And now, the gripping conclusion of Better Know a (Future) Brewer, where we shed light on the three prospects brought to the Brewers farm system by way of a Zack Greinke trade to the Los Angeles Angels of Anaheim.
In our final installment, we look at right-handed pitcher Ariel Pena.
Ariel Pena leaves many people watching him sitting squarely on the fence. For some, his ceiling is incredibly high – projections as an ace of a rotation or high-end starter are not uncommon. For others, his floor is too low – he walks too many batters and his development just isn’t coming along quick enough.
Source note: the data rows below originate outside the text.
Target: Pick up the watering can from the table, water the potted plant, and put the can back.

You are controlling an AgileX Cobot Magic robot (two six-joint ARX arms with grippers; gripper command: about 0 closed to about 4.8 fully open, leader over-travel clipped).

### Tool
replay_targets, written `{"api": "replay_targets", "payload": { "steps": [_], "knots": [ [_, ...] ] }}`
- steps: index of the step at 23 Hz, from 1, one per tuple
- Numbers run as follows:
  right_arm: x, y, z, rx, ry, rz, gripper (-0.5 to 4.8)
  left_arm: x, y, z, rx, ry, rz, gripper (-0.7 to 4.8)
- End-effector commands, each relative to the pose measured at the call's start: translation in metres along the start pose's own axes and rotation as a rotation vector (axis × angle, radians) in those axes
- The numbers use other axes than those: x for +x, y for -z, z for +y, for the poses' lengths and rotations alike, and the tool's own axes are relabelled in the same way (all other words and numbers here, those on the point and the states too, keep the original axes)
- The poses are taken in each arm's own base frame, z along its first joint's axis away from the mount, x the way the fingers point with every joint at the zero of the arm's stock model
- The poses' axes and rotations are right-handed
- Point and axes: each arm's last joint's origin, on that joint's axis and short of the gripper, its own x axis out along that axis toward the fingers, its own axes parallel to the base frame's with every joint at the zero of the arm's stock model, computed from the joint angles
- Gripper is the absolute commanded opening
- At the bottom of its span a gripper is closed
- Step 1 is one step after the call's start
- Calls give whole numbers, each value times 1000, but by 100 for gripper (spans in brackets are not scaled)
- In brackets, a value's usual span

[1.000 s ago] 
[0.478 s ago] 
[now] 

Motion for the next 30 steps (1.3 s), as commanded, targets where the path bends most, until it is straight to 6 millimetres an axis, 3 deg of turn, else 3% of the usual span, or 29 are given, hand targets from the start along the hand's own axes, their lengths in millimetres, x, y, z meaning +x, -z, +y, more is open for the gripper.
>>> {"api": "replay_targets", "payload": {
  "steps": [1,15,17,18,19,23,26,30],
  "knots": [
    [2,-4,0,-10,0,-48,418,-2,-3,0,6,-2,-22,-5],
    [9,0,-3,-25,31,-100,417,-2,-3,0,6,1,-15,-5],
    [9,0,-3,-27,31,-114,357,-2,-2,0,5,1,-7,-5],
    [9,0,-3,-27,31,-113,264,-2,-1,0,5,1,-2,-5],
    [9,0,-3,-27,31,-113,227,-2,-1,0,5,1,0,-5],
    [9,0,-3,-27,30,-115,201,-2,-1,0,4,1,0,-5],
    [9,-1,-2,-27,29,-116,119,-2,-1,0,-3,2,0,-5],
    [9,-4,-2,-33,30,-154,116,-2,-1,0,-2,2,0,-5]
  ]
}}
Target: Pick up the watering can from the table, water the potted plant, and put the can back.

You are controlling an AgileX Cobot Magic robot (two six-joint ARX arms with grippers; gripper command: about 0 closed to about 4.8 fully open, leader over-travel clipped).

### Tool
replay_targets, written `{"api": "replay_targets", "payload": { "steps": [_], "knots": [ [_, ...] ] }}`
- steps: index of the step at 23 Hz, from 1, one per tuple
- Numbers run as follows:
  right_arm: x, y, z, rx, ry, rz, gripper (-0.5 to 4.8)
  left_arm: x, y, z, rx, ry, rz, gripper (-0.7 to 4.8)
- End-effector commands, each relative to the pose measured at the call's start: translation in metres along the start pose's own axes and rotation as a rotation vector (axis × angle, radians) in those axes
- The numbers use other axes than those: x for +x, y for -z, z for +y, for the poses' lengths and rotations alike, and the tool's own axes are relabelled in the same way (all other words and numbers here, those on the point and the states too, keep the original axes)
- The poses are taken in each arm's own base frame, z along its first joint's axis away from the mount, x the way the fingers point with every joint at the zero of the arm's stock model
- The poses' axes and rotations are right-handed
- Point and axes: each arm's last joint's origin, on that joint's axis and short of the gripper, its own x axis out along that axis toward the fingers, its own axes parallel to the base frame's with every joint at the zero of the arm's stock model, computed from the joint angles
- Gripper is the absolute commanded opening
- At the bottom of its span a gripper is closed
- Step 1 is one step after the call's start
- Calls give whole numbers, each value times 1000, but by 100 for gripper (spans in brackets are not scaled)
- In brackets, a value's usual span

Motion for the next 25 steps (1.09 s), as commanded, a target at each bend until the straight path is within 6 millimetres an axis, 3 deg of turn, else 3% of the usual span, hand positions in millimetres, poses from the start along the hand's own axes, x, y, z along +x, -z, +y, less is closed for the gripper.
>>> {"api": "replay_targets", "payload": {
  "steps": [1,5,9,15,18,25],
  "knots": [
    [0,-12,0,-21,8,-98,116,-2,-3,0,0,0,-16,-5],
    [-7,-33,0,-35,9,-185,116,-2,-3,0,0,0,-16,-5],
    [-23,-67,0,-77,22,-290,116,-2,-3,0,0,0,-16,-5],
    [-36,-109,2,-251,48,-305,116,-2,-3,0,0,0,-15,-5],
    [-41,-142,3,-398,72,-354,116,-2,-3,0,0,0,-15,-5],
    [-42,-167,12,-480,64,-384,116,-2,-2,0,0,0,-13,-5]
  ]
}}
You can never please all the people all the time, but Pena has pleased enough to make him the number twelve prospect in the Brewers top 20 just a few short hours after arriving as the newest member of the AA Huntsville Stars.
After all, you should expect a lot from a player the LA Times called “the new K-Rod.” Current performance notwithstanding for K-Rod, those are some high expectations to reach. The 23 year-old righty is doing his best to live up to them, mostly by fanning batters at a rate near one an inning, a total of 111 in 19 Texas League starts. His walk rate is high, which mostly comes from the continued development of his change as a compliment to a plus-fastball that routinely hits mid-90′s and can stay there throughout a start.
The fastball is what draws people in to Pena, he can locate it well and it just awes big league scouts. He has a tendency to put pitches up in the zone, which leads to a lot of fly balls. It isn’t a big concern in AA ball, but will need to be corrected before he makes a trip up to Milwaukee. His durability is also a nice bonus – he’s posted a complete game in five of six minor league seasons and is no stranger to going deep into games. As an added bonus, he’s made a few multi-inning relief outings including one for the Angels in Spring Training where he went three innings.
Relief work is the most possible outcome for Pena in Milwaukee. The bullpen does not appear to be getting better anytime soon, and a durable arm like Pena’s would definitely fit in well in the near future. It would also benefit him simply because there would be less work that needed to be done to get him into a bullpen, and it would expose him less to the left-handed bats that continue to baffle him. If he can develop into a Major League starter, he would be somewhere in the middle of a rotation on his current track, but if things slow down he can still be excellent arm in the back end of a bullpen – I like him as an eighth inning set-up.
Potential is the name of the game when dealing with prospects, and Ariel Pena has it in spades. He’s a tweak or two away from the Brewers bullpen in many people’s opinions, and definitely a player to watch for 2013.